### REQUIRED ACTION
Copy down the listing below exactly. Do not include pictures.

### DATA BELOW

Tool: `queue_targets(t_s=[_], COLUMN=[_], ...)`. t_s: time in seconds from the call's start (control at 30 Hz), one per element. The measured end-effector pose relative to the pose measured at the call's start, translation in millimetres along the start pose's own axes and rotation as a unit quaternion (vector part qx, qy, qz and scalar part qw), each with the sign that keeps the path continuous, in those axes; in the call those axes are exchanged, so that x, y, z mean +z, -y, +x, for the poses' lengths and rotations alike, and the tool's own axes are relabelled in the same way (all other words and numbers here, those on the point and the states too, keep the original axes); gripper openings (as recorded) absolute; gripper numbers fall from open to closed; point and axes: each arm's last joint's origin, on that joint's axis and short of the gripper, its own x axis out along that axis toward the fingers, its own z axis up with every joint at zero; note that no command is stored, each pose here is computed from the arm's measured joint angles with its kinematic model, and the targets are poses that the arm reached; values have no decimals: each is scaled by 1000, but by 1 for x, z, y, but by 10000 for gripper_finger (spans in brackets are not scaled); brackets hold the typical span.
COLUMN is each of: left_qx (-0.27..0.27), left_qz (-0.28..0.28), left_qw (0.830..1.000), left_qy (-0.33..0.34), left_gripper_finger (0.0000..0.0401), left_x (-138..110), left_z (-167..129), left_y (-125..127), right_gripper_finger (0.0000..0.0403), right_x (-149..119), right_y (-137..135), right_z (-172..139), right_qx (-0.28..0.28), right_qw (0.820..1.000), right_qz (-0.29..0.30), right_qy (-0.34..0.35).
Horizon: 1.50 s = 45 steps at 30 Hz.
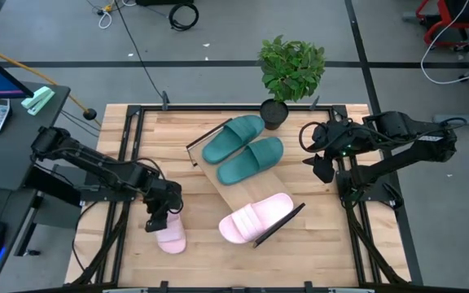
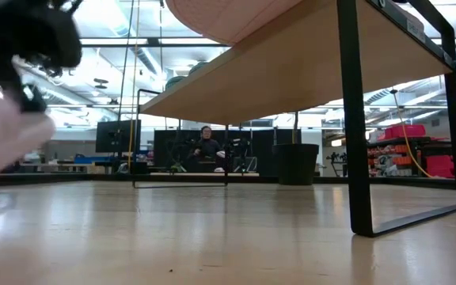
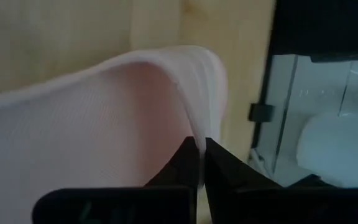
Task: Pick and place slides into the shelf
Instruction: Put the pink slide on the shelf
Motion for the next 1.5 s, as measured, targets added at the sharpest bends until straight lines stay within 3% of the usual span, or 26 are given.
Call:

### ANSWER BOX
Tool: `queue_targets(t_s=[_], COLUMN=[_], ...)`. t_s: time in seconds from the call's start (control at 30 Hz), one per element. The measured end-effector pose relative to the pose measured at the call's start, translation in millimetres along the start pose's own axes and rotation as a unit quaternion (vector part qx, qy, qz and scalar part qw), each with the sign that keeps the path continuous, in those axes; in the call those axes are exchanged, so that x, y, z mean +z, -y, +x, for the poses' lengths and rotations alike, and the tool's own axes are relabelled in the same way (all other words and numbers here, those on the point and the states too, keep the original axes); gripper openings (as recorded) absolute; gripper numbers fall from open to closed; point and axes: each arm's last joint's origin, on that joint's axis and short of the gripper, its own x axis out along that axis toward the fingers, its own z axis up with every joint at zero; note that no command is stored, each pose here is computed from the arm's measured joint angles with its kinematic model, and the targets are poses that the arm reached; values have no decimals: each is scaled by 1000, but by 1 for x, z, y, but by 10000 for gripper_finger (spans in brackets are not scaled); brackets hold the typical span.
COLUMN is each of: left_qx (-0.27..0.27), left_qz (-0.28..0.28), left_qw (0.830..1.000), left_qy (-0.33..0.34), left_gripper_finger (0.0000..0.0401), left_x (-138..110), left_z (-167..129), left_y (-125..127), right_gripper_finger (0.0000..0.0403), right_x (-149..119), right_y (-137..135), right_z (-172..139), right_qx (-0.28..0.28), right_qw (0.820..1.000), right_qz (-0.29..0.30), right_qy (-0.34..0.35).
Horizon: 1.50 s = 45 steps at 30 Hz.
Task: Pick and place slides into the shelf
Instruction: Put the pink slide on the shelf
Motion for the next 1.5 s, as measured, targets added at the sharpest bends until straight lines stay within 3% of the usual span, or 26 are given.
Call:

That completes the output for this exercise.